- _WHAT THE TASK REQUIRES_
Nothing but the text of the listing, repeated exactly, belongs in the answer; leave the images out.

- _INFORMATION PROVIDED_
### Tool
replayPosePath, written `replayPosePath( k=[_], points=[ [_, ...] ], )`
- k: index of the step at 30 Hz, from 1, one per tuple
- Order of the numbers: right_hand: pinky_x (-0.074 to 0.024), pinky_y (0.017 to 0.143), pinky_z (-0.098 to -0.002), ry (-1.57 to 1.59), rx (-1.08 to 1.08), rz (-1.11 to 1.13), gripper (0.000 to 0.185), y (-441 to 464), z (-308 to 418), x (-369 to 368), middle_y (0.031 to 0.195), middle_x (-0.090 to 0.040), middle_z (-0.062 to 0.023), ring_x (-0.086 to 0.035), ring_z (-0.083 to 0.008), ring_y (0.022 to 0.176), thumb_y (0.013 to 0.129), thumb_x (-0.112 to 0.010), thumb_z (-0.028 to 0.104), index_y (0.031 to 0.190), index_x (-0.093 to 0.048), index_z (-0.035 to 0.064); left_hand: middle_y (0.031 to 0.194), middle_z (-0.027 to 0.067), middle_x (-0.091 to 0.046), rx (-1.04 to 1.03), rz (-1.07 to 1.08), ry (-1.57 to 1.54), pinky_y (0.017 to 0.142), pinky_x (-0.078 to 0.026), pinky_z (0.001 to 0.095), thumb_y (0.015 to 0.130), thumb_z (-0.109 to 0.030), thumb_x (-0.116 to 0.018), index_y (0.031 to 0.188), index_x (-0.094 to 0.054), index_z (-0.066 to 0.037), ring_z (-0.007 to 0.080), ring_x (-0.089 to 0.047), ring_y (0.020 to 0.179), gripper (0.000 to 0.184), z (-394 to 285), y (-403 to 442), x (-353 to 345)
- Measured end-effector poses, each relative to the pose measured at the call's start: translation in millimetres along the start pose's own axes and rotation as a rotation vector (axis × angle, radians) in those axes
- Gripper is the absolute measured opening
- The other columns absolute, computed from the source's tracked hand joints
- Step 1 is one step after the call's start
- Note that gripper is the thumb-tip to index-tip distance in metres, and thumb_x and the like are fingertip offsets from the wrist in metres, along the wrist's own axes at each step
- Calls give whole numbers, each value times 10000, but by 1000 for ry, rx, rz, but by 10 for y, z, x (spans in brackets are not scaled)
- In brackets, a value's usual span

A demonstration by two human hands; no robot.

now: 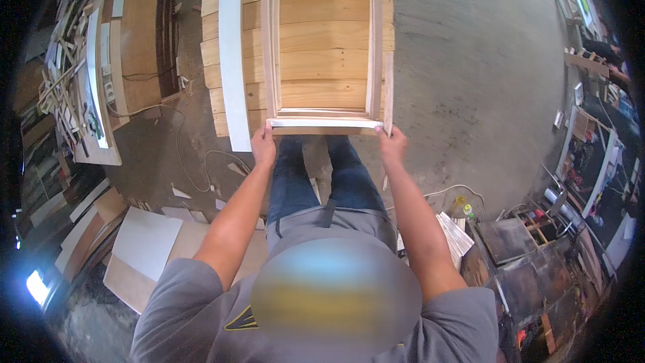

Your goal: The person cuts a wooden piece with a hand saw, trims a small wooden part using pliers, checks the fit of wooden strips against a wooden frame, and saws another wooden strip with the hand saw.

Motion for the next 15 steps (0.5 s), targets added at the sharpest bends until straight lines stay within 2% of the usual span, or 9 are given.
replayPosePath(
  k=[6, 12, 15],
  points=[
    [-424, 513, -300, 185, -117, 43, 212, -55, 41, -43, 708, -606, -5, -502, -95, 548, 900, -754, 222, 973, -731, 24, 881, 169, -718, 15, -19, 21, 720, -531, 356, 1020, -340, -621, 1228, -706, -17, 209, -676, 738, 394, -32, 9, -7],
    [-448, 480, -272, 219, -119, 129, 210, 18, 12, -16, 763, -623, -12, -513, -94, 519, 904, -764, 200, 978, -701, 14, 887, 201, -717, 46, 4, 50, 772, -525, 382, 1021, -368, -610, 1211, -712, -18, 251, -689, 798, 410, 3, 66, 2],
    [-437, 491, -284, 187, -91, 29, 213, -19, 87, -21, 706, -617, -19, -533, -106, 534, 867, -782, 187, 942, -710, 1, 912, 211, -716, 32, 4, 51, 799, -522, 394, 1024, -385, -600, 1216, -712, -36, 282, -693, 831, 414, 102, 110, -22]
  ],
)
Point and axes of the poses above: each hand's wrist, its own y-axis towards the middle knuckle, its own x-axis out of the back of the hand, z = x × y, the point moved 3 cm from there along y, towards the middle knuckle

- _OUTPUT FOR THIS TASK_
### Tool
replayPosePath, written `replayPosePath( k=[_], points=[ [_, ...] ], )`
- k: index of the step at 30 Hz, from 1, one per tuple
- Order of the numbers: right_hand: pinky_x (-0.074 to 0.024), pinky_y (0.017 to 0.143), pinky_z (-0.098 to -0.002), ry (-1.57 to 1.59), rx (-1.08 to 1.08), rz (-1.11 to 1.13), gripper (0.000 to 0.185), y (-441 to 464), z (-308 to 418), x (-369 to 368), middle_y (0.031 to 0.195), middle_x (-0.090 to 0.040), middle_z (-0.062 to 0.023), ring_x (-0.086 to 0.035), ring_z (-0.083 to 0.008), ring_y (0.022 to 0.176), thumb_y (0.013 to 0.129), thumb_x (-0.112 to 0.010), thumb_z (-0.028 to 0.104), index_y (0.031 to 0.190), index_x (-0.093 to 0.048), index_z (-0.035 to 0.064); left_hand: middle_y (0.031 to 0.194), middle_z (-0.027 to 0.067), middle_x (-0.091 to 0.046), rx (-1.04 to 1.03), rz (-1.07 to 1.08), ry (-1.57 to 1.54), pinky_y (0.017 to 0.142), pinky_x (-0.078 to 0.026), pinky_z (0.001 to 0.095), thumb_y (0.015 to 0.130), thumb_z (-0.109 to 0.030), thumb_x (-0.116 to 0.018), index_y (0.031 to 0.188), index_x (-0.094 to 0.054), index_z (-0.066 to 0.037), ring_z (-0.007 to 0.080), ring_x (-0.089 to 0.047), ring_y (0.020 to 0.179), gripper (0.000 to 0.184), z (-394 to 285), y (-403 to 442), x (-353 to 345)
- Measured end-effector poses, each relative to the pose measured at the call's start: translation in millimetres along the start pose's own axes and rotation as a rotation vector (axis × angle, radians) in those axes
- Gripper is the absolute measured opening
- The other columns absolute, computed from the source's tracked hand joints
- Step 1 is one step after the call's start
- Note that gripper is the thumb-tip to index-tip distance in metres, and thumb_x and the like are fingertip offsets from the wrist in metres, along the wrist's own axes at each step
- Calls give whole numbers, each value times 10000, but by 1000 for ry, rx, rz, but by 10 for y, z, x (spans in brackets are not scaled)
- In brackets, a value's usual span

A demonstration by two human hands; no robot.

now: 

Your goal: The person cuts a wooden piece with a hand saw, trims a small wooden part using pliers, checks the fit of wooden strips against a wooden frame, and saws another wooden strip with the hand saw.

Motion for the next 15 steps (0.5 s), targets added at the sharpest bends until straight lines stay within 2% of the usual span, or 9 are given.
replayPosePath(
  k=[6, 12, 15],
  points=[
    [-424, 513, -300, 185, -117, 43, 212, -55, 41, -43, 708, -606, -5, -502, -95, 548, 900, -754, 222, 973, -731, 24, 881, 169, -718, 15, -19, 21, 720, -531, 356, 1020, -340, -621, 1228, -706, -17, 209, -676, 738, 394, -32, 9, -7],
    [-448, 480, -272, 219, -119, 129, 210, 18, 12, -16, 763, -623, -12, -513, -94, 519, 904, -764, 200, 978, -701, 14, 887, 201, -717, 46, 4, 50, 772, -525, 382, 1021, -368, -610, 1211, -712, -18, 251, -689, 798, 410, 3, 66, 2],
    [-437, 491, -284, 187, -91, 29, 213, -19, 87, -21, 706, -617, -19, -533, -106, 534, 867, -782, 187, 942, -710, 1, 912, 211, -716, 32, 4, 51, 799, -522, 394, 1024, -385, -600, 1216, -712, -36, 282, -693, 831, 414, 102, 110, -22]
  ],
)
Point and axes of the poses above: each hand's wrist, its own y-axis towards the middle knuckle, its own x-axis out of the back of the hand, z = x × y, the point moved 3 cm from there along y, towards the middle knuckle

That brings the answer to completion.